## WORK TO COMPLETE:
Reproduce the data below in full and exclude every picture.

* * * *

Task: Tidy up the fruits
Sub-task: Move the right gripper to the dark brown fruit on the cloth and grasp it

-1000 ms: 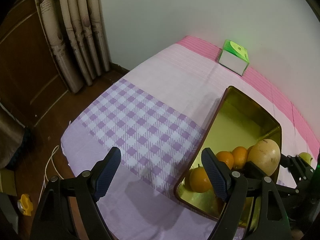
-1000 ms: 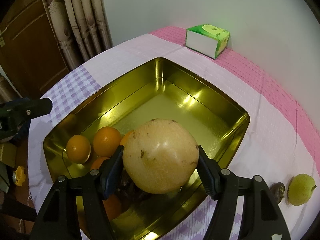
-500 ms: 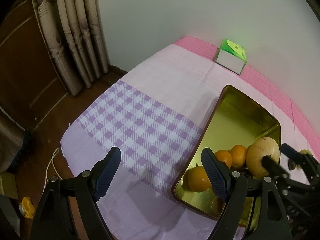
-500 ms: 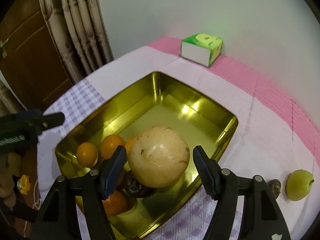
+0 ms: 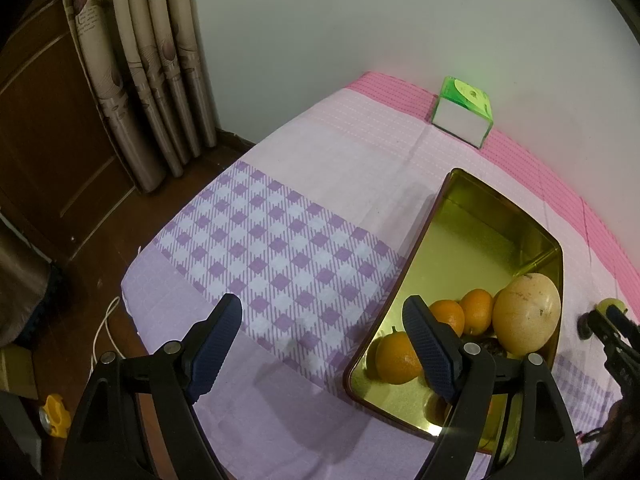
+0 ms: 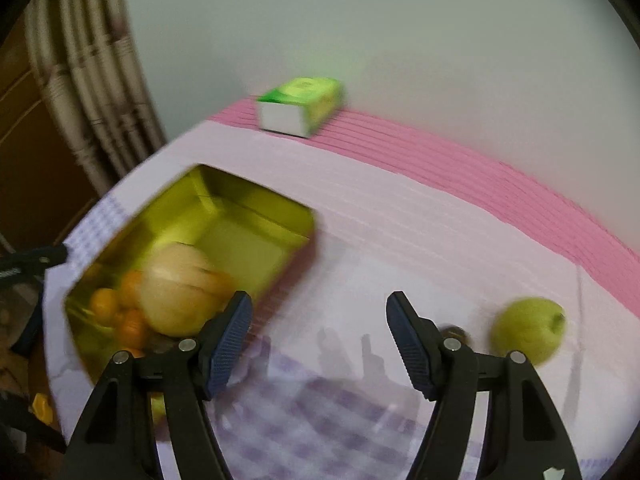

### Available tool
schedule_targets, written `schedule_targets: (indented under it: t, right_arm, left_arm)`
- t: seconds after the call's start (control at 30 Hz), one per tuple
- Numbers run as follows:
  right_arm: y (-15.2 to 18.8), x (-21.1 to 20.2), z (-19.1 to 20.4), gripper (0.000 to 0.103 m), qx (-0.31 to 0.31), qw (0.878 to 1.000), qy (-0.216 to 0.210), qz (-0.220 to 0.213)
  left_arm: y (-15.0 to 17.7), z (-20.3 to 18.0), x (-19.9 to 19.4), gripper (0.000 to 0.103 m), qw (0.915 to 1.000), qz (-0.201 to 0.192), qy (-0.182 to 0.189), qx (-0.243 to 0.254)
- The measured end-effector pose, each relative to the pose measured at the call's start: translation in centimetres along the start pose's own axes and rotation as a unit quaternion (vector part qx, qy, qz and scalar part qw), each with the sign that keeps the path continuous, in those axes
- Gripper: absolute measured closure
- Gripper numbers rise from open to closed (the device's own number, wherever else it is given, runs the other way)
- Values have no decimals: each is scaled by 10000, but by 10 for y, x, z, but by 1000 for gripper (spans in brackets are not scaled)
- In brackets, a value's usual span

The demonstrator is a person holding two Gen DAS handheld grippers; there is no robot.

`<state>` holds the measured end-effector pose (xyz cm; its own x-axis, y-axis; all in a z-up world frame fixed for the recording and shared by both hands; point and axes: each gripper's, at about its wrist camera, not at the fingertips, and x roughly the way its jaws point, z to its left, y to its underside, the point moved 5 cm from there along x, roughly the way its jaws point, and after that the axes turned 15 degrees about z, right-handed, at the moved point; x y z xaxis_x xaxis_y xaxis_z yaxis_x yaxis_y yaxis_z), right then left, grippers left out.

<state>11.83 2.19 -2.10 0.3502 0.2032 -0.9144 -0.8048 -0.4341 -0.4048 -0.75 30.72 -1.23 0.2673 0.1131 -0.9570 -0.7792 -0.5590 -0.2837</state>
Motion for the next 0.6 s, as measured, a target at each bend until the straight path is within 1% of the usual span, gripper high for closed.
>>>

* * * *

## SOLUTION FOR THIS PROBLEM:
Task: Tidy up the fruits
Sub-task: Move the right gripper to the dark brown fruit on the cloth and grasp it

-1000 ms: 
-1000 ms: 
-500 ms: 
-500 ms: 
+0 ms: 
+0 ms: 

### Available tool
schedule_targets, written `schedule_targets: (indented under it: t, right_arm, left_arm)`
- t: seconds after the call's start (control at 30 Hz), one per tuple
- Numbers run as follows:
  right_arm: y (-15.2 to 18.8), x (-21.1 to 20.2), z (-19.1 to 20.4), gripper (0.000 to 0.103 m), qx (-0.31 to 0.31), qw (0.878 to 1.000), qy (-0.216 to 0.210), qz (-0.220 to 0.213)
  left_arm: y (-15.0 to 17.7), z (-20.3 to 18.0), x (-19.9 to 19.4), gripper (0.000 to 0.103 m), qw (0.915 to 1.000), qz (-0.201 to 0.192), qy (-0.182 to 0.189), qx (-0.243 to 0.254)
- The measured end-effector pose, each relative to the pose measured at the call's start: translation in centimetres along the start pose's own axes and rotation as a unit quaternion (vector part qx, qy, qz and scalar part qw), each with the sign that keeps the path continuous, in those axes
- Gripper: absolute measured closure
- Gripper numbers rise from open to closed (the device's own number, wherever else it is given, runs the other way)
- Values have no decimals: each is scaled by 10000, but by 10 for y, x, z, but by 1000 for gripper (spans in brackets are not scaled)
- In brackets, a value's usual span

The demonstrator is a person holding two Gen DAS handheld grippers; there is no robot.

`<state>` holds the measured end-effector pose (xyz cm; its own x-axis, y-axis; all in a z-up world frame fixed for the recording and shared by both hands; point and axes: each gripper's, at about its wrist camera, not at the fingertips, and x roughly the way its jaws point, z to its left, y to its underside, the point moved 5 cm from there along x, roughly the way its jaws point, and after that the axes turned 15 degrees about z, right-handed, at the moved point; x y z xaxis_x xaxis_y xaxis_z yaxis_x yaxis_y yaxis_z), right then left, grippers left out.

<state>11.83 2.19 -2.10 0.3502 0.2032 -0.9144 -0.8048 -0.4341 -0.4048 -0.75 30.72 -1.23 0.2673 0.1131 -0.9570 -0.7792 -0.5590 -0.2837</state>
Motion for the next 0.6 s, as measured, a target at each bend until the straight path is within 1% of the usual span, gripper high for closed.
>>>

No more work remains on this exercise.